This morning when I looked into this pot, I noticed a new jasmine seedling. When did that happen?! The last time I checked, there was nothing. Then all of a sudden, new growth! I couldn’t figure it out and decided that it didn’t matter. Maybe I don’t need to understand. Instead, I can just be in awe.
Sometimes we cannot understand the how or why about certain situations. Maybe we will never understand. As someone who often performs mental gymnastics trying to figure things out, it’s exhausting.
It feels freeing to let it go. Giving myself permission to only observe and maybe enjoy the mystery without the understanding.
Revel in the miracle of it. Remove the analysis. As a Virgo lawyer, that’s extremely counterintuitive. But better for my mental health. Especially as we head into Round Two of the Trump Era. I cannot understand it. And as part of this country literally burns to the ground, the weight of it all is very heavy.
We are all born into a particular era. So apparently this is the timeline that I’m supposed to be in. Maybe I have something specific to contribute. Maybe I’m supposed to observe and learn. Probably a little bit of both.

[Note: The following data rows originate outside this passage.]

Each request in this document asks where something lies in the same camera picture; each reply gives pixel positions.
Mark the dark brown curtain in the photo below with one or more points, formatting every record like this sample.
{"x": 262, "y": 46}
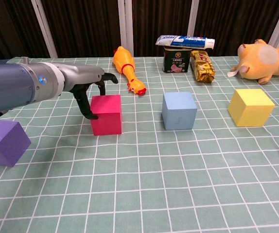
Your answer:
{"x": 86, "y": 24}

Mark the red foam cube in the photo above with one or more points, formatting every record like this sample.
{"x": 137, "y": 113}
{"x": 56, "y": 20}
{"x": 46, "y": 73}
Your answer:
{"x": 108, "y": 121}

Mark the dark luncheon meat tin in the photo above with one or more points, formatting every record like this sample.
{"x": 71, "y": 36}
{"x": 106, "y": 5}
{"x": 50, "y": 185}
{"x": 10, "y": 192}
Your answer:
{"x": 176, "y": 60}

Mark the yellow foam cube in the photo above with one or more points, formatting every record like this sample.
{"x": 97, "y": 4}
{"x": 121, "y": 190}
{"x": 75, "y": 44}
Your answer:
{"x": 249, "y": 111}

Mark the white blue toothpaste tube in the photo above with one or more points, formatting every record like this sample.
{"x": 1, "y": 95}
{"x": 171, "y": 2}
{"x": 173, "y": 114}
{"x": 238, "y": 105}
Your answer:
{"x": 183, "y": 41}

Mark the light blue foam cube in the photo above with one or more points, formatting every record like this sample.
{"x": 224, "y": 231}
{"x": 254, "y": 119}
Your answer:
{"x": 178, "y": 114}

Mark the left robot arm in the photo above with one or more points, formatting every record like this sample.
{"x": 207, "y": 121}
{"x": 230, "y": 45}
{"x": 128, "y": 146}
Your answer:
{"x": 13, "y": 85}

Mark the yellow rubber chicken toy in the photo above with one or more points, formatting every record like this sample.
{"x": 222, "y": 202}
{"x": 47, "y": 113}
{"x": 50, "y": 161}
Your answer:
{"x": 125, "y": 60}

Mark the purple foam cube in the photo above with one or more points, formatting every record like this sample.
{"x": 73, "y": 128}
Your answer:
{"x": 1, "y": 145}

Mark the gold snack package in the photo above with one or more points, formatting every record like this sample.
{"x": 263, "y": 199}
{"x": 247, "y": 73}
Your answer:
{"x": 202, "y": 68}

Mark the green checked tablecloth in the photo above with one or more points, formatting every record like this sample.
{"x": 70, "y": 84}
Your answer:
{"x": 139, "y": 182}

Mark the yellow plush animal toy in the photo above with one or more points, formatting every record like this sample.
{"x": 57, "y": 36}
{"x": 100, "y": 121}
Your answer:
{"x": 256, "y": 65}

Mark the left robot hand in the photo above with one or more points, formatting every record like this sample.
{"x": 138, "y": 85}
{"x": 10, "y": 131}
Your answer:
{"x": 81, "y": 75}

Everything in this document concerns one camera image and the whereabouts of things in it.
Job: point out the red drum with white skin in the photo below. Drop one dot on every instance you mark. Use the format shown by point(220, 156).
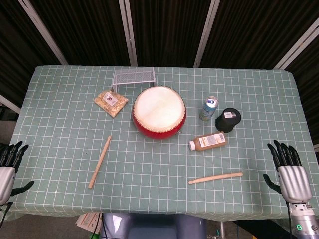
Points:
point(159, 112)

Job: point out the printed paper sheet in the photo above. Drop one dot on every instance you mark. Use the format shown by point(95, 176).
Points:
point(87, 221)

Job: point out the light blue drink can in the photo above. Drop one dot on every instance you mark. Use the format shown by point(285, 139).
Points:
point(208, 109)

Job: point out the white partition frame post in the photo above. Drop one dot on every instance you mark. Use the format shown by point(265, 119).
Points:
point(207, 32)
point(128, 32)
point(296, 44)
point(43, 32)
point(8, 103)

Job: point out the metal table leg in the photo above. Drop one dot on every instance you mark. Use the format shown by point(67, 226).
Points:
point(221, 230)

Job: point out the blue-grey robot torso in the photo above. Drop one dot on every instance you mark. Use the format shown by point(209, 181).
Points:
point(154, 226)

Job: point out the brown drink bottle white cap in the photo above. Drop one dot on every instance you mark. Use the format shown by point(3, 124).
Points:
point(209, 141)

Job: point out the clear bag of snacks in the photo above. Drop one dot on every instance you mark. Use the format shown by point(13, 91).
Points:
point(111, 100)

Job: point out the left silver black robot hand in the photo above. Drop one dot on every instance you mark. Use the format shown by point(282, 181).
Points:
point(6, 176)

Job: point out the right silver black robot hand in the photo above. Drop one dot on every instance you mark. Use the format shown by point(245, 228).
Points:
point(294, 181)

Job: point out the wooden drumstick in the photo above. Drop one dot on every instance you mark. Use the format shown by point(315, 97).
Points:
point(100, 161)
point(216, 177)

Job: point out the green grid tablecloth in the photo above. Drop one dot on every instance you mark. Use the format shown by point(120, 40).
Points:
point(154, 169)

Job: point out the black mesh pen holder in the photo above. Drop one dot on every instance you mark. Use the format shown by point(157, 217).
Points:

January is coming to and end, but the year is still as fresh and new as this jasmine seedling. So I have to be open to what 2025 has in store. Future me knows and hopefully she’ll give me some guidance.
I haven’t seen any posts from you on my feed for so long – it’s good to see you and your thoughts again! I like your take on this new heavy year and regime we’re facing. And about not always analyzing things – something I generally like doing. But I can see the value in just watching for a while and letting things unfold.
Angelina – Thank you for stopping by and for your comment! Wonderful to see you here. The algorithm is not my friend! I barely see people that I follow either and mostly have a feed of suggestions. Many of them are good, but would be nice to see people that I actually follow. I guess it’s doing the same for us all. Ah, technology….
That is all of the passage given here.